▶ What you should do
Reproduce exactly the lines of the material beneath, from the line that contains "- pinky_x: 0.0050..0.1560" to the line that contains "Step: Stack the", both included, and no other lines.

▶ Information provided
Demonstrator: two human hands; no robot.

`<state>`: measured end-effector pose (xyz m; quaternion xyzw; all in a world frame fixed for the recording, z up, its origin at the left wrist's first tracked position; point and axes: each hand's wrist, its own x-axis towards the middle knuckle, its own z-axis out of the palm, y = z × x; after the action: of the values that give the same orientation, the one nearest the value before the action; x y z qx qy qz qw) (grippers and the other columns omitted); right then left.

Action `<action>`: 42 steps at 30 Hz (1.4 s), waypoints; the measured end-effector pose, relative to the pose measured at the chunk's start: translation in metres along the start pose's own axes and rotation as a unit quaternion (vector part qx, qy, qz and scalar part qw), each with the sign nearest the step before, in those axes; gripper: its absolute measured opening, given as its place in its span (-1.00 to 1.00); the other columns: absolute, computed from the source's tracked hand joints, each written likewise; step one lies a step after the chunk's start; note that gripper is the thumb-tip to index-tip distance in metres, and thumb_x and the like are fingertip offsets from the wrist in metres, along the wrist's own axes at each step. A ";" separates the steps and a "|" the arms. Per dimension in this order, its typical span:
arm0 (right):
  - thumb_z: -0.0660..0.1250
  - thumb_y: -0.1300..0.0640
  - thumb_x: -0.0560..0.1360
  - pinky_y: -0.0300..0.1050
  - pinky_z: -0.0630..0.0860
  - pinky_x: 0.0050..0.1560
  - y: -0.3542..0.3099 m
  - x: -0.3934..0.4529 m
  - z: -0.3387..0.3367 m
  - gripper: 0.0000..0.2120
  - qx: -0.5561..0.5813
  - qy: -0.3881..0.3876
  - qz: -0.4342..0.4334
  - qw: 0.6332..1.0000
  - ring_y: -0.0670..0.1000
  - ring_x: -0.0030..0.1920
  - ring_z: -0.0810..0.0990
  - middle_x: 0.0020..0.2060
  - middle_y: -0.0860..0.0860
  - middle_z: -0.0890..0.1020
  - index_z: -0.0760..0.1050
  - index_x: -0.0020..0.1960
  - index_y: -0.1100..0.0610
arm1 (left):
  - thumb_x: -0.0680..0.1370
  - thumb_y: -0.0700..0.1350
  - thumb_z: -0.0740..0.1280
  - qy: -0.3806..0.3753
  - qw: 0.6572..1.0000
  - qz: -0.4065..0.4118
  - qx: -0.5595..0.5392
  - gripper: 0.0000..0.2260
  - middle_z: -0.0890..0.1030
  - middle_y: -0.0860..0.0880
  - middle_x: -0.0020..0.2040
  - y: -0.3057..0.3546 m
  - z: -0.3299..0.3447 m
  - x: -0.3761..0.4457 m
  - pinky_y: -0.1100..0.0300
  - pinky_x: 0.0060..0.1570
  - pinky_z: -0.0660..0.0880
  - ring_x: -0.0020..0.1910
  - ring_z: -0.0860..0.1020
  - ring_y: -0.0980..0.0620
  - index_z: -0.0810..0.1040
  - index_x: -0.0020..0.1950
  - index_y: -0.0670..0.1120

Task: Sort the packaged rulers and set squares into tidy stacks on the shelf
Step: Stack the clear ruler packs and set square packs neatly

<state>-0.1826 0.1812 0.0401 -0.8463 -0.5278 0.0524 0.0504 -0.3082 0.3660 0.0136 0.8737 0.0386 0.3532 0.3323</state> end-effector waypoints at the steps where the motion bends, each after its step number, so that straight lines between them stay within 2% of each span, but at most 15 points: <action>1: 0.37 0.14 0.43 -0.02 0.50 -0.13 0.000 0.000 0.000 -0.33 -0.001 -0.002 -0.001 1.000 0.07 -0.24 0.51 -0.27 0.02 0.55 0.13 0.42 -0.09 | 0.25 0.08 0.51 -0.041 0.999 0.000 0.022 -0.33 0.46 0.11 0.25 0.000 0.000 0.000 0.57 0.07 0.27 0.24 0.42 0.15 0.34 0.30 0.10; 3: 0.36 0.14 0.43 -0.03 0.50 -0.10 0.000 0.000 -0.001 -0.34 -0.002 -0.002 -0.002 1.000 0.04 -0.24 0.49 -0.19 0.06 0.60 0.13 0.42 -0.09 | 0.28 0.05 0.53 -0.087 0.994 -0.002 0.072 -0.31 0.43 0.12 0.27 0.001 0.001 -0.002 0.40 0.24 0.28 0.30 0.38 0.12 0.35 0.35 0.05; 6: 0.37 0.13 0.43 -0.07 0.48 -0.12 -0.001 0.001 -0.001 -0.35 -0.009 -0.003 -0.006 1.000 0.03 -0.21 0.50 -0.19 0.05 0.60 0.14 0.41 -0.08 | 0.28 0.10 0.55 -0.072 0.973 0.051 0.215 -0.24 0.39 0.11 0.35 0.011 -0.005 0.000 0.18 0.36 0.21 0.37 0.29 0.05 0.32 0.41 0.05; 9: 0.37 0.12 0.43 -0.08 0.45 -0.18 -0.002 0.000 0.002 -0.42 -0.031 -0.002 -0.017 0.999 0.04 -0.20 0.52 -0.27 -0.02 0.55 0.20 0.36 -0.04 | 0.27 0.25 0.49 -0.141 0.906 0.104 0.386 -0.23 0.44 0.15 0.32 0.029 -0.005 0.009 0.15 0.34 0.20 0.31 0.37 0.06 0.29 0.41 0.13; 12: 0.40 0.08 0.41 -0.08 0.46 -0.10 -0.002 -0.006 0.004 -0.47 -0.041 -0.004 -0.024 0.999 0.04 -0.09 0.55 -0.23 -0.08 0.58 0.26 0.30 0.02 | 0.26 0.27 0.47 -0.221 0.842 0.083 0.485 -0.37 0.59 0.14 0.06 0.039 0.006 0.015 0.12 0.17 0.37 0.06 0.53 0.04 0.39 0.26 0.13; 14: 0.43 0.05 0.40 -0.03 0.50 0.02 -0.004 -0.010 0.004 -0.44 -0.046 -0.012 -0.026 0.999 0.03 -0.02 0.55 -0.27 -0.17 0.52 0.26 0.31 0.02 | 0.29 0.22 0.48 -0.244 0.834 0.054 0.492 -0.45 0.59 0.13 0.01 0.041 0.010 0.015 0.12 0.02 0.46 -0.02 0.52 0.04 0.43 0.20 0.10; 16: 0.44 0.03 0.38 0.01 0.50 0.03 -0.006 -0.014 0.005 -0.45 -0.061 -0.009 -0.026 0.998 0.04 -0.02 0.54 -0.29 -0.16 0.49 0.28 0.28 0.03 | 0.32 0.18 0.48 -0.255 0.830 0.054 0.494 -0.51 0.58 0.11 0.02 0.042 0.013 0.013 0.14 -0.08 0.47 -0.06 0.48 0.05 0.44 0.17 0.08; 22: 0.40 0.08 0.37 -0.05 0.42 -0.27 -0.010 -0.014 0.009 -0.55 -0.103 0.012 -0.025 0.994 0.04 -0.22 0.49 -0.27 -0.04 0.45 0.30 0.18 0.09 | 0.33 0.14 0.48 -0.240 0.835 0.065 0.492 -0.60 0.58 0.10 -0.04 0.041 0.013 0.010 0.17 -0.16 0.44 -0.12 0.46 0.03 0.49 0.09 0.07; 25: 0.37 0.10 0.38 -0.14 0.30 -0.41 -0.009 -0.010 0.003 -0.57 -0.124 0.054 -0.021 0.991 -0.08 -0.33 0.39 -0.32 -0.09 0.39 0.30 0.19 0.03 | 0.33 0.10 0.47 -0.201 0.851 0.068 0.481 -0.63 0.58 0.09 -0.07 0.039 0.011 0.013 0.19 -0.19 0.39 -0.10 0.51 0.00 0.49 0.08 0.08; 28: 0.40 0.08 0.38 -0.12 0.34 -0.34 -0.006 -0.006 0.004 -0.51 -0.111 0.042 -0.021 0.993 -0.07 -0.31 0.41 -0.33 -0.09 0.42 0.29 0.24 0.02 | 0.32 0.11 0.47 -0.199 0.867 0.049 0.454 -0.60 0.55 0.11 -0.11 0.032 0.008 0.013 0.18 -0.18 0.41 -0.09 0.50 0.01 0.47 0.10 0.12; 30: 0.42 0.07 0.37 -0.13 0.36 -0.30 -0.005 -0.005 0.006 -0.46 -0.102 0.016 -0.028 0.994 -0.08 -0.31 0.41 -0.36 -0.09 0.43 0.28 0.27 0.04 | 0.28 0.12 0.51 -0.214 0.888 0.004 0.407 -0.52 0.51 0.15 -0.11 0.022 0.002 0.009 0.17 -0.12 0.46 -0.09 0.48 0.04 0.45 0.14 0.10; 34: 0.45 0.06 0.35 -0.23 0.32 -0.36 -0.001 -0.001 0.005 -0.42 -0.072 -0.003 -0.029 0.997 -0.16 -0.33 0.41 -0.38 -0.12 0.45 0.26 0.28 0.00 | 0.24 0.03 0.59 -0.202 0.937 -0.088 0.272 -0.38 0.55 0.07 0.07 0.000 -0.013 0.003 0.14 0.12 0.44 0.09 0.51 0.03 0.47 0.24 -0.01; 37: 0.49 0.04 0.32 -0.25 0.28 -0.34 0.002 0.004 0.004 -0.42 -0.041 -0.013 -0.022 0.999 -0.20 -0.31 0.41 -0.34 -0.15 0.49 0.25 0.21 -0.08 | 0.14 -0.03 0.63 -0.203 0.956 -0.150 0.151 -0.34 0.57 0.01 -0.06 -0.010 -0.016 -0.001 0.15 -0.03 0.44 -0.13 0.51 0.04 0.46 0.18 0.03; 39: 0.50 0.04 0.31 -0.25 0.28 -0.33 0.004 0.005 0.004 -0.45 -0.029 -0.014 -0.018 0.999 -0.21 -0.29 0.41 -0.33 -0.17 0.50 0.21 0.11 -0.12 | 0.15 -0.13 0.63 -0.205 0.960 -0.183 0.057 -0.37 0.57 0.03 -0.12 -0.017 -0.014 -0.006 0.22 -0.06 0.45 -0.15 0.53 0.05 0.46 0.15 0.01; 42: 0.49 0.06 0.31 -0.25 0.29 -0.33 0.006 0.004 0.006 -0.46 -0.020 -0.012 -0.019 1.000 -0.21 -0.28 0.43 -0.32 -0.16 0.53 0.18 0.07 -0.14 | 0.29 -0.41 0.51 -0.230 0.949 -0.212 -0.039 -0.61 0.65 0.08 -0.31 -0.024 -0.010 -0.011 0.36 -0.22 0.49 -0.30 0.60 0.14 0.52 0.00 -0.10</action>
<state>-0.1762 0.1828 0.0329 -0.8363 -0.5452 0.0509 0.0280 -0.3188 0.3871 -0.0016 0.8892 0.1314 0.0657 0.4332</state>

▶ Exercise answer
  - pinky_x: 0.0050..0.1560
  - y: -0.3542..0.3099 m
  - x: -0.3934..0.4529 m
  - z: -0.3387..0.3367 m
  - gripper: 0.0000..0.2120
  - qx: -0.5561..0.5813
  - qy: -0.3881..0.3876
  - qz: -0.4342..0.4334
  - qw: 0.6332..1.0000
  - ring_y: -0.0670..0.1000
  - ring_x: -0.0030..0.1920
  - ring_z: -0.0810..0.0990
  - middle_x: 0.0020..0.2060
  - middle_y: -0.0860..0.0860
  - middle_z: -0.0890..0.1020
  - index_z: -0.0760..0.1050
  - index_x: -0.0020..0.1960
  - index_y: -0.1100..0.0610
arm1 (left):
  - thumb_x: -0.0680..0.1370
  - thumb_y: -0.0700..0.1350
  - thumb_z: -0.0740..0.1280
  - qy: -0.3806..0.3753
  - qw: 0.6572..1.0000
  - qz: -0.4065..0.4118
  - qx: -0.5595..0.5392
  - gripper: 0.0000..0.2260
  - middle_z: -0.0890..0.1030
  - middle_y: -0.0860..0.0880
  - middle_x: -0.0020..0.2040
  - y: -0.3057..0.3546 m
  - z: -0.3299..0.3447 m
  - x: -0.3761..0.4457 m
  - pinky_y: -0.1100..0.0300
  - pinky_x: 0.0060..0.1570
  - pinky_z: -0.0660..0.0880
  - ring_x: -0.0020..0.1910
  - ring_z: -0.0860..0.1020
  - ring_y: -0.0980..0.0620
  - index_z: -0.0810..0.1040
  - index_x: -0.0020..0.1950
  - index_y: -0.0670..0.1120

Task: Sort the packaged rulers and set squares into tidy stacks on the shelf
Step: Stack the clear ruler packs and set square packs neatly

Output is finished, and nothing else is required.